Situationsbericht 2005 Kinder- und Jugendprojekt

The Warriors of Hope

 

 

Nach Unterzeichnung des Beitrittsvertrages im Frühjahr 2005 wird Rumänien voraussichtlich 2007 in die Europäische Union eintreten. Um den EU-Normen zu genügen werden zurzeit in Rumänien viele neue Gesetze und Gesetzesänderungen geschaffen. Im Zuge dieser Massnahmen wurden wir Ende März dieses Jahres von unserem Betreuungspersonal in Rumänien informiert, dass unsere Einrichtung für Strassenkinder, das Kinder- und Jugendhaus „Lichtblick“, von den rumänischen Behörden vorübergehend geschlossen wurde und die Kinder zurück ins Elendsviertel „Khekeci“ von Arad oder in staatlichen Heimen untergebracht wurden. Tibor, ein zehnjähriger Junge, wurde beispielsweise im März dieses Jahres von einem Tag auf den anderen aus dem regulären Schulunterricht herausgerissen und lebt nun in „Khekeci“ unter katastrophalen Bedingungen. Nach Erhalt dieser schockierenden Nachrichten haben wir die Schweizer Botschaft in Bukarest kontaktiert, welche sodann bei den Behörden offiziell nachgefragt und uns die verantwortlichen Personen in Rumänien vermittelt hat. Ebenso haben wir in Erfahrung gebracht, dass mehrere andere rumänische Kinderhilfswerke mit vergleichbaren Problemen konfrontiert worden sind.

 

Nach der Kontaktaufnahme mit den rumänischen Behörden wurden wir dahin informiert, dass die Auflagen für die Weiterführung des Kinder- und Jugendhauses „Lichtblick“ vor allem bauliche Anpassungen sowie die Einstellung von zusätzlichem Personal beinhalten. Aufgrund einer Einladung vom Amt für Kinderschutz und Sozialhilfe machte sich dann am 23. August 2005 eine Stiftungsdelegation nach Rumänien auf, um mit den Behörden die nötigen Schritte für eine Wiedereröffnung des Kinder- und Jugendhauses „Lichtblick“ einzuleiten. Zu dieser Reise finden Sie einen Erfahrungsbericht unserer Stiftungsdelegation.
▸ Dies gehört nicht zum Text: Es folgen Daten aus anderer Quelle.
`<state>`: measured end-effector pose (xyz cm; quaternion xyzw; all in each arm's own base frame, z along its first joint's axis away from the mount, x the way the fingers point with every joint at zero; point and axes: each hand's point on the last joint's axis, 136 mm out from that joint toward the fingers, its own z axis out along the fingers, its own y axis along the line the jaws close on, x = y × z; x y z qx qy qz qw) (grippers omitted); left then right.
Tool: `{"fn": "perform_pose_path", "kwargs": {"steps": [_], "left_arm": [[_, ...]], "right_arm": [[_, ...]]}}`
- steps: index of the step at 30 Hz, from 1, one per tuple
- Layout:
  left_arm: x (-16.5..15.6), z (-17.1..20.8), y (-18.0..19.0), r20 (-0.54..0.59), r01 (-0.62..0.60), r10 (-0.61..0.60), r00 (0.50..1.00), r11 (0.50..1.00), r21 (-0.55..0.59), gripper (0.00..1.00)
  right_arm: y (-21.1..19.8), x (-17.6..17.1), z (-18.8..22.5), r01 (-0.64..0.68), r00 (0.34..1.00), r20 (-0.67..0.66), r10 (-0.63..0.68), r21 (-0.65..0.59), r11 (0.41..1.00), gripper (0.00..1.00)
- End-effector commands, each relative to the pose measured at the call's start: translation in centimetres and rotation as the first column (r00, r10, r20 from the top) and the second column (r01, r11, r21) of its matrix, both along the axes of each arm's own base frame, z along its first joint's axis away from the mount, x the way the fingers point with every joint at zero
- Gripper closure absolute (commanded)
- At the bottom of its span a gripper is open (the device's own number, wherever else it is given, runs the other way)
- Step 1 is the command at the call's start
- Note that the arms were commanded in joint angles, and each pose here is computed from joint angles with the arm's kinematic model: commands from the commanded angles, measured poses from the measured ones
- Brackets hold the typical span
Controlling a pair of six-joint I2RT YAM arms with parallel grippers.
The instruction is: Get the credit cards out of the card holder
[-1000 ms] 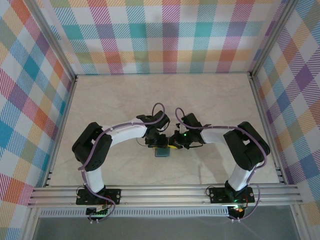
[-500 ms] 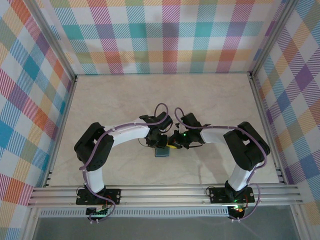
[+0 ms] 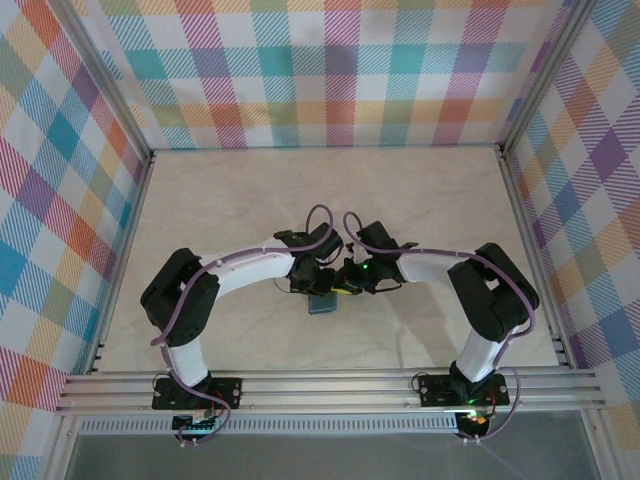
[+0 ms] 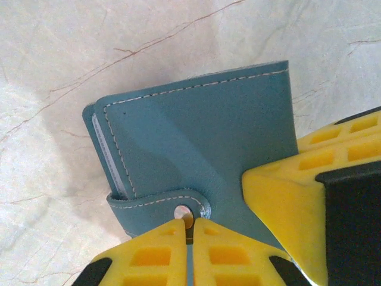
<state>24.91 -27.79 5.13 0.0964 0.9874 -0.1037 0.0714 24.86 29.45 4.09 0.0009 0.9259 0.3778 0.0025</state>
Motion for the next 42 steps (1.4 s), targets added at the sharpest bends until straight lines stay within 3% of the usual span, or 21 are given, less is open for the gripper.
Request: {"fn": "perform_pose_path", "kwargs": {"steps": [1,11,23,36,42], "left_arm": [[-0.4,0.9,2.2,0.024,-0.047,0.047,0.999,0.999,0.025,0.92],[-1.4,1.7,3.2,-0.027,-0.121,0.119,0.993,0.987,-0.108,0.93],[-3.0,-0.7,3.7,-0.128,-0.183,0.155,0.98,0.949,-0.257,0.94],[-3.4,-0.3,3.9,-0.157,-0.207,0.155,0.975,0.888,-0.411,0.94],[-3.9,-0.6,3.7,-0.191,-0.207,0.13,0.973,0.854,-0.478,0.94]], "right_arm": [[-2.1,-1.6,-2.1,-0.024,0.998,-0.058,0.017,-0.124,0.992,1.0],[-2.6,-1.8,-2.5,-0.055,0.997,-0.066,0.044,-0.165,0.985,0.99],[-2.8,-1.3,-2.0,-0.049,0.998,-0.05,0.039,-0.217,0.975,0.85],[-4.3,-2.1,-0.9,-0.049,0.999,-0.028,0.041,-0.393,0.918,0.6],[-4.4,-2.6,0.3,-0.048,0.998,0.012,0.063,-0.506,0.861,0.37]]}}
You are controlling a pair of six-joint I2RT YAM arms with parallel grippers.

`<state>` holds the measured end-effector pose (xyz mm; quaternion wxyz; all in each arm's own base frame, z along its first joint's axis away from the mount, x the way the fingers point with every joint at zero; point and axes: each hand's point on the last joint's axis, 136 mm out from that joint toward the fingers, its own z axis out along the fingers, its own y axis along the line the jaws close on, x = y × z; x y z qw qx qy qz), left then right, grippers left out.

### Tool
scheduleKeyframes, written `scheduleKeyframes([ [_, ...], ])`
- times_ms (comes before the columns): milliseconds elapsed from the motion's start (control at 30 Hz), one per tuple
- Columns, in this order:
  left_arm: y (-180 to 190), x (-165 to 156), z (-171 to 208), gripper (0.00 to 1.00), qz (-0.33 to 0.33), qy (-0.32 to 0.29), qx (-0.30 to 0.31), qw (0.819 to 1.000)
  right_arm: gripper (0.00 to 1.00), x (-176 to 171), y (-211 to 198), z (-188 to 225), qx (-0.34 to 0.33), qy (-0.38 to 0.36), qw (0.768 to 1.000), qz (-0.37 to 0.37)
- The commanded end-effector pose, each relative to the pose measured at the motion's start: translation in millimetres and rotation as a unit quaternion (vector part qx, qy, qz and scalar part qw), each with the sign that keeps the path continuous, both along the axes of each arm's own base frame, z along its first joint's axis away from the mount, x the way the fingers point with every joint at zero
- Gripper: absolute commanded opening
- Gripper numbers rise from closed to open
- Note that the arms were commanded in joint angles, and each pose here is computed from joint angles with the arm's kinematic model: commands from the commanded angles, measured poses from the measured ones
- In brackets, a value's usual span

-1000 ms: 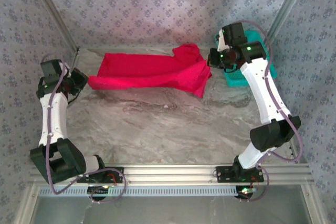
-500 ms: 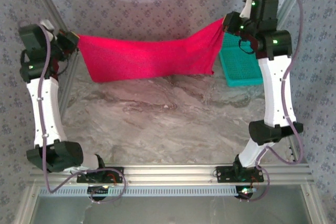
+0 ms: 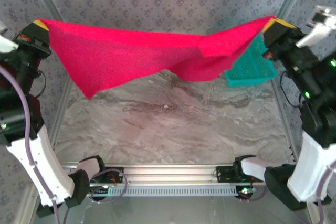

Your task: Fold the inside-out t-shirt

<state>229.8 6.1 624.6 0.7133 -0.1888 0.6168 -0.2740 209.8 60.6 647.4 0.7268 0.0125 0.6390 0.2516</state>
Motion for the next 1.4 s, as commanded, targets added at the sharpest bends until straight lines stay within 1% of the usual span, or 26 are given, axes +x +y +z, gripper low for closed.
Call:
scheduleKeyframes([
  [0,4.3,-1.7,-2.3,0.00,0.015,0.009,0.010,1.000,0.00,17.6,-4.1,-2.3,-0.013,0.002,1.000,-0.022],
  [167,3.2,9.0,-13.3,0.00,0.003,0.027,0.009,1.000,0.00,25.4,-2.3,-6.5,-0.014,0.009,1.000,-0.020],
  [267,4.7,25.9,-30.9,0.00,-0.010,0.044,-0.004,0.999,0.00,41.1,0.7,-18.3,-0.014,0.030,0.999,-0.018],
  [367,9.2,54.1,-64.9,0.00,-0.023,0.077,-0.025,0.996,0.00,62.1,4.3,-34.6,-0.012,0.054,0.998,-0.017],
  [500,11.1,89.6,-113.9,0.00,-0.043,0.124,-0.053,0.990,0.00,100.0,14.1,-66.1,-0.010,0.097,0.995,-0.006],
  [600,10.1,119.4,-150.9,0.00,-0.052,0.163,-0.064,0.983,0.00,136.7,21.7,-94.0,-0.013,0.136,0.991,-0.001],
  [733,10.5,162.2,-174.8,0.00,-0.061,0.192,-0.067,0.977,0.00,185.9,35.4,-117.3,-0.019,0.172,0.985,0.015],
  [833,18.4,197.3,-171.9,0.00,-0.060,0.197,-0.067,0.976,0.00,218.3,40.0,-116.5,-0.024,0.182,0.983,0.022],
  [933,21.3,231.9,-160.0,0.00,-0.075,0.199,-0.070,0.975,0.00,241.3,38.3,-103.3,-0.020,0.169,0.985,0.025],
  [1067,20.6,258.0,-116.6,0.00,-0.096,0.164,-0.069,0.979,0.00,252.7,26.7,-75.0,0.012,0.124,0.992,0.032],
  [1133,22.5,260.0,-93.7,0.00,-0.096,0.143,-0.065,0.983,0.00,250.6,21.4,-61.6,0.022,0.101,0.994,0.038],
  [1200,23.2,253.7,-70.6,0.00,-0.098,0.121,-0.058,0.986,0.00,240.9,18.8,-48.4,0.019,0.080,0.996,0.041],
  [1233,22.7,249.2,-65.2,0.00,-0.098,0.118,-0.053,0.987,0.00,234.7,18.8,-43.4,0.014,0.072,0.996,0.041],
  [1300,20.7,240.1,-64.9,0.00,-0.097,0.125,-0.039,0.987,0.00,221.9,22.8,-38.5,0.003,0.064,0.997,0.049],
  [1367,18.1,232.3,-80.1,0.00,-0.097,0.151,-0.026,0.983,0.00,214.1,28.6,-49.0,-0.009,0.078,0.996,0.053],
])
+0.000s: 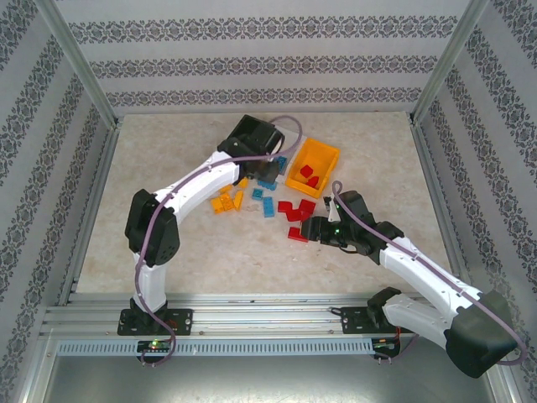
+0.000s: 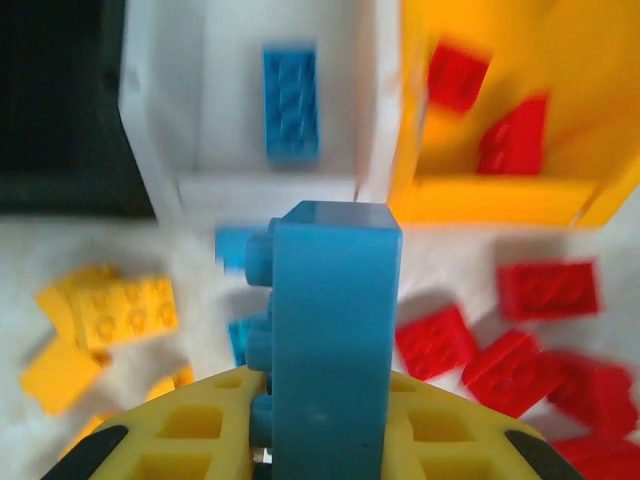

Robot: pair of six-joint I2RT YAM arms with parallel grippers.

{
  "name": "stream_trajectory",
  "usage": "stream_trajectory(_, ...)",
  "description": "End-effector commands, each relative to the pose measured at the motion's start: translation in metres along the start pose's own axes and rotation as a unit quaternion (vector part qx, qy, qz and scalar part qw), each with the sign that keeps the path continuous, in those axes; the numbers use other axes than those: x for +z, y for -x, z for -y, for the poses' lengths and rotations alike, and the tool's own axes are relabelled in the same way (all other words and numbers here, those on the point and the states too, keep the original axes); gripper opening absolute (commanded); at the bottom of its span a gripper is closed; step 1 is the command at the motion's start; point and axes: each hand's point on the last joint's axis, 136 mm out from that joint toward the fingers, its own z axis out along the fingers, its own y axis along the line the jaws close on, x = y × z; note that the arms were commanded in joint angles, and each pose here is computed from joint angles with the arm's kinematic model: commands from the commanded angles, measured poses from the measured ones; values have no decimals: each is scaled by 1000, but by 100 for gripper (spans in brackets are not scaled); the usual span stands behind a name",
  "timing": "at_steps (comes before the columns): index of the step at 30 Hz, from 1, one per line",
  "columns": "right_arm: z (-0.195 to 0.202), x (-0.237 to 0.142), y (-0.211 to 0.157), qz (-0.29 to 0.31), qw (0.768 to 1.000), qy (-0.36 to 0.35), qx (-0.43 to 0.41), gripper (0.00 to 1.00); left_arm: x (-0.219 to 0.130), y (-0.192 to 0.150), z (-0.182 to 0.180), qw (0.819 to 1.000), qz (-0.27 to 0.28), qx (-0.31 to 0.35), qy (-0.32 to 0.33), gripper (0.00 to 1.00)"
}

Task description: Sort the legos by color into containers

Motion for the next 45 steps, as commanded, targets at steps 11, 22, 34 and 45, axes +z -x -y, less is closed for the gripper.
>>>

Das Wichtigste in Kürze: Vor Ort ist es uns innerhalb einer Woche gelungen, grosse Sympathie für unser Projekt zu gewinnen. Die Auflagen der rumänischen Behörden sind für uns nun klar und werden derzeit umgesetzt. Von den rumänischen Behörden wurde uns zugesichert, dass die Kinder in das Kinder- und Jugendhaus „Lichtblick“ zurückkehren können, der Rückführungsprozess wurde zum Teil bereits eingeleitet.

 

Tibor wurde und wird in Arad durch unser Nothilfeprojekt ambulant betreut, die anderen Kinder, die von der vorübergehenden Schliessung betroffen sind, werden ebenfalls bis zu ihrer Rückkehr ins „Lichtblick“ durch unsere Anlaufstelle in Cluj bzw. das Nothilfeprojekt in Arad betreut.

 

Der grösste Wunsch unserer Kinder und Jugendlichen ist es, ins Kinder- und Jugendhaus „Lichtblick“ zurückkehren zu dürfen. Die Auflagen der rumänischen Behörden erfordern finanzielle Mittel, die wir jedoch nur dann zur Verfügung haben, wenn wir auf breite Unterstützung zählen können. Herzlichen Dank für Ihre Mithilfe.